WHEN IT SANCTIONED THE JULY 19, 1993 DECISION OF THE RESPONDENT S.E.C., WHICH IS VOID FOR HAVING BEEN RENDERED WITHOUT THE PROPER SUBSTITUTION OF THE DECEASED PRINCIPAL PARTY-RESPONDENT IN S.E.C.-AC NO. 339 AND CONSEQUENTLY, FOR WANT OF JURISDICTION OVER THE SAID DECEASED'S TESTATE ESTATE, AND MOREOVER, WHEN IT SOUGHT TO JUSTIFY THE NON-SUBSTITUTION BY ITS APPLICATION OF THE CIVIL LAW CONCEPT OF NEGOTIORUM GESTIO;
WHEN IT FAILED TO SEE, AS A CONSEQUENCE OF THE EVIDENCE AND THE ORIGINAL RECORD OF S.E.C. — AC NO. 339 NOT HAVING ACTUALLY BEEN RE-EXAMINED, THAT S.E.C. CASE NO. 3153 INVOLVED A SITUATION WHERE PERFORMANCE WAS IMPOSSIBLE (AS CONTEMPLATED UNDER ARTICLE 1191 OF THE CIVIL CODE) AND WAS NOT A MERE CASE OF LESION OR INADEQUACY OF CAUSE (UNDER ARTICLE 1355 OF THE CIVIL CODE) AS SO ERRONEOUSLY CHARACTERIZED BY THE RESPONDENT S.E.C.; and,
WHEN IT FAILED TO SEE, AS A CONSEQUENCE OF THE EVIDENCE AND THE ORIGINAL RECORD OF S.E.C. — AC NO. 339 NOT HAVING ACTUALLY BEEN EXAMINED, THAT THE RECORDING BY THE LATE JUDGE MANUEL A. TORRES, JR. OF THE QUESTIONED ASSIGNMENT OF QUALIFYING SHARES TO HIS NOMINEES, WAS AFFIRMED IN THE STOCK AND TRANSFER BOOK BY AN ACTING CORPORATE SECRETARY AND MOREOVER, THAT ACTUAL NOTICE OF SAID ASSIGNMENT WAS TIMELY MADE TO THE OTHER STOCKHOLDERS. 14
We shall resolve the issues in seriatim.
Petitioners insist that the failure to transmit the original records to the Court of Appeals deprived them of procedural due process.

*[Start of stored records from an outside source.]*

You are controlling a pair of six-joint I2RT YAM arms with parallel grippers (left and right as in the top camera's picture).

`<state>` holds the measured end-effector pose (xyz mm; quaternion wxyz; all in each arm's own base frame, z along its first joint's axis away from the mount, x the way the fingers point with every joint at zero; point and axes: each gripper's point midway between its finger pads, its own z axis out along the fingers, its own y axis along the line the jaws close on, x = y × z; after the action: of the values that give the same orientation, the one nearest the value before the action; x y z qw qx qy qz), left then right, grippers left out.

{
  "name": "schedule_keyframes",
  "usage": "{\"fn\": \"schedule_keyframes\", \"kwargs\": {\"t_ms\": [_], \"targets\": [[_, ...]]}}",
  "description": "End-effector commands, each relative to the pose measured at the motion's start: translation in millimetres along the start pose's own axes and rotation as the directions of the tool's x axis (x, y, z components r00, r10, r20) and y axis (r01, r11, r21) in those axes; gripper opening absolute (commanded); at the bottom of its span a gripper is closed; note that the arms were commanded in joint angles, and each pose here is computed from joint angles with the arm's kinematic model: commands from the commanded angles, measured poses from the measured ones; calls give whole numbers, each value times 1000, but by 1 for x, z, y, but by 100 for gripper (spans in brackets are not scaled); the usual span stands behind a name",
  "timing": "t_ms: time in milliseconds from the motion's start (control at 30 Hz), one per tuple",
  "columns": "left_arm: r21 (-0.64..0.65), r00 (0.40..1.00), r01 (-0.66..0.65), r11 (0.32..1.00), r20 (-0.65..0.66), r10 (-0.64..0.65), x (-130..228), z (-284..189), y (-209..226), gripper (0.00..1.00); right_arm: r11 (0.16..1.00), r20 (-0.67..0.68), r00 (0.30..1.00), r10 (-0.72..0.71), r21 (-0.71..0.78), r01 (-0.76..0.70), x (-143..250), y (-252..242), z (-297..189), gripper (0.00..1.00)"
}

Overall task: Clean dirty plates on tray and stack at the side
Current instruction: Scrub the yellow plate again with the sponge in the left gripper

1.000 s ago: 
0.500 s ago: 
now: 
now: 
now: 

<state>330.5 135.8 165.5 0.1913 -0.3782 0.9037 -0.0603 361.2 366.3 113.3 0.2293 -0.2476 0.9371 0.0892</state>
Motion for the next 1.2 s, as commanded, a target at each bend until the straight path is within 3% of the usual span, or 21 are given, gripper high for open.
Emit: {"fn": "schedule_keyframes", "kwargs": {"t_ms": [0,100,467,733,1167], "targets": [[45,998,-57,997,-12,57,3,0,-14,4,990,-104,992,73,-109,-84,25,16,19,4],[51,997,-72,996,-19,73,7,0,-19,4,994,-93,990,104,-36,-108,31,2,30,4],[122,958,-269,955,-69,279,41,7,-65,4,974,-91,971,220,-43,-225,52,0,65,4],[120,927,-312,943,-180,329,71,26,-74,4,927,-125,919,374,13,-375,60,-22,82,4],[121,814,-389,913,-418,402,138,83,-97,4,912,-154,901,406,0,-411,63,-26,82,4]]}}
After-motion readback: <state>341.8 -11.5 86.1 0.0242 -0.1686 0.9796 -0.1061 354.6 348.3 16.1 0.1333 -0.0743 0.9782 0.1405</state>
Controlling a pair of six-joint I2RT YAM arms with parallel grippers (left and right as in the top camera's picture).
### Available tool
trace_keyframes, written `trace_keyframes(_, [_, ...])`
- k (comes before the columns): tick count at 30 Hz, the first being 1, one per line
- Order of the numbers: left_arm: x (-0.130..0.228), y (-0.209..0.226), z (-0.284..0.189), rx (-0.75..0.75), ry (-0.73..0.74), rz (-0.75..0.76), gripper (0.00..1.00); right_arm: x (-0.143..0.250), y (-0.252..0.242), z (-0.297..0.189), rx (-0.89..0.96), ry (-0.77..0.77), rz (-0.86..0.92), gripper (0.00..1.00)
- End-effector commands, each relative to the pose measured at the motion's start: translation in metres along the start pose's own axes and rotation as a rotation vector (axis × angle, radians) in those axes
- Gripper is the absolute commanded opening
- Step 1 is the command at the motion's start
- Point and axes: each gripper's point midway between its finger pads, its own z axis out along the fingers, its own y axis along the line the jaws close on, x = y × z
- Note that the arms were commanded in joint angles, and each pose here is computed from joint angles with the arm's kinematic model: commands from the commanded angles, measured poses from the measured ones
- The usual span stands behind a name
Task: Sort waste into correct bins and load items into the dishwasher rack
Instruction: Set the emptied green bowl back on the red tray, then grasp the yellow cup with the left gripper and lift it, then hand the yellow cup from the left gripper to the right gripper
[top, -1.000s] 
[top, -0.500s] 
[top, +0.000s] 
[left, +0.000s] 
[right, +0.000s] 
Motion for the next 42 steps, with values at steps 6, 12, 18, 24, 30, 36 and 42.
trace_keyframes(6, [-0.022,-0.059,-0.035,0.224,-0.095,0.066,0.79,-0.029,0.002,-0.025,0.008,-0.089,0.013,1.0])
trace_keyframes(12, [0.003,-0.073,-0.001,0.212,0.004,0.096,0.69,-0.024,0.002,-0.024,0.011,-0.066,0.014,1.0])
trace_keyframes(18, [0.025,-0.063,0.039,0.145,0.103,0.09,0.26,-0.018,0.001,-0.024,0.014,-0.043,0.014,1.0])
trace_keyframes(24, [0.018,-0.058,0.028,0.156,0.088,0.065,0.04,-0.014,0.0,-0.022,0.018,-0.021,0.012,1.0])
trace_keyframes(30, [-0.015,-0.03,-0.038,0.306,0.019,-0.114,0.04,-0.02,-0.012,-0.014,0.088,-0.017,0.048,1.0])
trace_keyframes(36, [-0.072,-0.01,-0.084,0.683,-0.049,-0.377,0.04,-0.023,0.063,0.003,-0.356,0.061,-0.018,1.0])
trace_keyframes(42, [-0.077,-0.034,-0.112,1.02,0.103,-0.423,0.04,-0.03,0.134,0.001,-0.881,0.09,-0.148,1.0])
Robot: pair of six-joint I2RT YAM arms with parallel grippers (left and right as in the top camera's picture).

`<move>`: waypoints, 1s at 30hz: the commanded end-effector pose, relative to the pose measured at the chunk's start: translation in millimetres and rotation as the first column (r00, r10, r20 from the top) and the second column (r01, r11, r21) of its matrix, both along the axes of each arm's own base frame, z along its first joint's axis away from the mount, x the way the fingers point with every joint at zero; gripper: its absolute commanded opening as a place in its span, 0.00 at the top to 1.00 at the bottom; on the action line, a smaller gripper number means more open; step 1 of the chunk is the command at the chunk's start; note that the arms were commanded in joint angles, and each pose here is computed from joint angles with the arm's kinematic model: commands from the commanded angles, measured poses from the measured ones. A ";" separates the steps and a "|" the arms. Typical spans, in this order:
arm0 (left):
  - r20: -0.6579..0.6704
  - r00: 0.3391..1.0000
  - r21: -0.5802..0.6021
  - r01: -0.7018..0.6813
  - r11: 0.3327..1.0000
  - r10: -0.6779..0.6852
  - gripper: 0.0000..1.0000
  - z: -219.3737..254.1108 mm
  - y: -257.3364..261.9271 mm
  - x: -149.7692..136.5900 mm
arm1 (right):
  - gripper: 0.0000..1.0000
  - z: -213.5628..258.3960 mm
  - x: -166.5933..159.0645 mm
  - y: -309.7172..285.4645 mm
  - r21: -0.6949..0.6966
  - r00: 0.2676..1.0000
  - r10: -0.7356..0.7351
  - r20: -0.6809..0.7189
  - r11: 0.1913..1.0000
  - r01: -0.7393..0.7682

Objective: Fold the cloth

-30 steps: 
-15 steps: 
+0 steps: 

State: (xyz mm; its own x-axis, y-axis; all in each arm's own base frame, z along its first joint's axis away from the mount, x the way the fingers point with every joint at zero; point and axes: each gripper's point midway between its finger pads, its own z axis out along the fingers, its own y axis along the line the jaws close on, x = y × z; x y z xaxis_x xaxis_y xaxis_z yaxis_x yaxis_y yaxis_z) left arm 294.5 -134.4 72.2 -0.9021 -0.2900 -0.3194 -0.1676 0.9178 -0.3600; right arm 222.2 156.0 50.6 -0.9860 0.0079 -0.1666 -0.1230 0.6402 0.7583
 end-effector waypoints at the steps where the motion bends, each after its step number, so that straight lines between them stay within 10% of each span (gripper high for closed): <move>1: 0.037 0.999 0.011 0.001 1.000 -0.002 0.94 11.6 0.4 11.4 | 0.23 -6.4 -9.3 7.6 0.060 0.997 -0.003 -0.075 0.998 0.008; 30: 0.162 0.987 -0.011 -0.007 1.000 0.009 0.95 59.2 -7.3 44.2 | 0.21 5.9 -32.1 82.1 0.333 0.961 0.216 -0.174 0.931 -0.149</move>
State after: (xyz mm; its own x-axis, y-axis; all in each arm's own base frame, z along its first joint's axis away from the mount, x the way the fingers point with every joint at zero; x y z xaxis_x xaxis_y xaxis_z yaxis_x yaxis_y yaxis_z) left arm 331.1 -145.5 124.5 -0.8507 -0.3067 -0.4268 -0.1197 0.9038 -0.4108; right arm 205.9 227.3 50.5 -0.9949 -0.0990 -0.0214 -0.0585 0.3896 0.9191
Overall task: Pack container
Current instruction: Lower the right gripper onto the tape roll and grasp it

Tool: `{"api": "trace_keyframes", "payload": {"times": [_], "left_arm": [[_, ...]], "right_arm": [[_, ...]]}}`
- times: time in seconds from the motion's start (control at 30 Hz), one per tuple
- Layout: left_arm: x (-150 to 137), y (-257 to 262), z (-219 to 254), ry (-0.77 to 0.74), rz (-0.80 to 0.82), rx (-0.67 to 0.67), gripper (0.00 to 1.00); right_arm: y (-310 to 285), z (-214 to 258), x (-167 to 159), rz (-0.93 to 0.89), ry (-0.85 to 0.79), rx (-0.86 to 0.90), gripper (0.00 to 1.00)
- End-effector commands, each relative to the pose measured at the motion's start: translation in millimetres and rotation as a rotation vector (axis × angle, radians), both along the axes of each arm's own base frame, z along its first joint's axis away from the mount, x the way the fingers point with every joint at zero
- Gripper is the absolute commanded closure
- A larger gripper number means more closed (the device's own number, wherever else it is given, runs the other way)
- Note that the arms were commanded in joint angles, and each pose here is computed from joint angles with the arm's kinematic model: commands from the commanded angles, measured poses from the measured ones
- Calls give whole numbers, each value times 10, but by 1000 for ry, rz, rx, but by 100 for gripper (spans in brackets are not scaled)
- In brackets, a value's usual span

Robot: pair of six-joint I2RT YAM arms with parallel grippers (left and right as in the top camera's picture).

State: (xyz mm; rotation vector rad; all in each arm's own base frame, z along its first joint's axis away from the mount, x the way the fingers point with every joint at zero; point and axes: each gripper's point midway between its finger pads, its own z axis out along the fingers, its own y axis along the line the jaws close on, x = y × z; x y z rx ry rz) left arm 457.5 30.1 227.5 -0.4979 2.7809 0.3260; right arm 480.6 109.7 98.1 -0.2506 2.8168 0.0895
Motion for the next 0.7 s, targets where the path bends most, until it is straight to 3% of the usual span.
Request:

Without the evidence and the original records of the proceedings before the SEC, the Court of Appeals, petitioners adamantly state, could not have possibly made a proper appreciation and correct determination of the issues, particularly the factual issues, they had raised on appeal. Petitioners also assert that since the Court of Appeals allegedly gave due course to their petition, the original records should have been forwarded to said court.
Petitioners anchor their argument on Secs. 8 and 11 of SC Circular 1-91 (dated 27 February 1991) which provides that:
8. WHEN PETITION GIVEN DUE COURSE. — The Court of Appeals shall give due course to the petition only when it shows prima facie that the court, commission, board, office or agency concerned has committed errors of fact or law that would warrant reversal or modification of the order, ruling or decision sought to be reviewed. The findings of fact of the court commission, board, office or agency concerned when supported by substantial evidence shall be final.
xxx xxx xxx
11. TRANSMITTAL OF RECORD. — Within fifteen (15) days from notice that the petition has been given due course, the court, commission, board, office or agency concerned shall transmit to the Court of Appeals the original or a certified copy of the entire record of the proceeding under review. The record to be transmitted may be abridged by agreement of all parties to the proceeding. The Court of Appeals may require or permit subsequent correction or addition to the record.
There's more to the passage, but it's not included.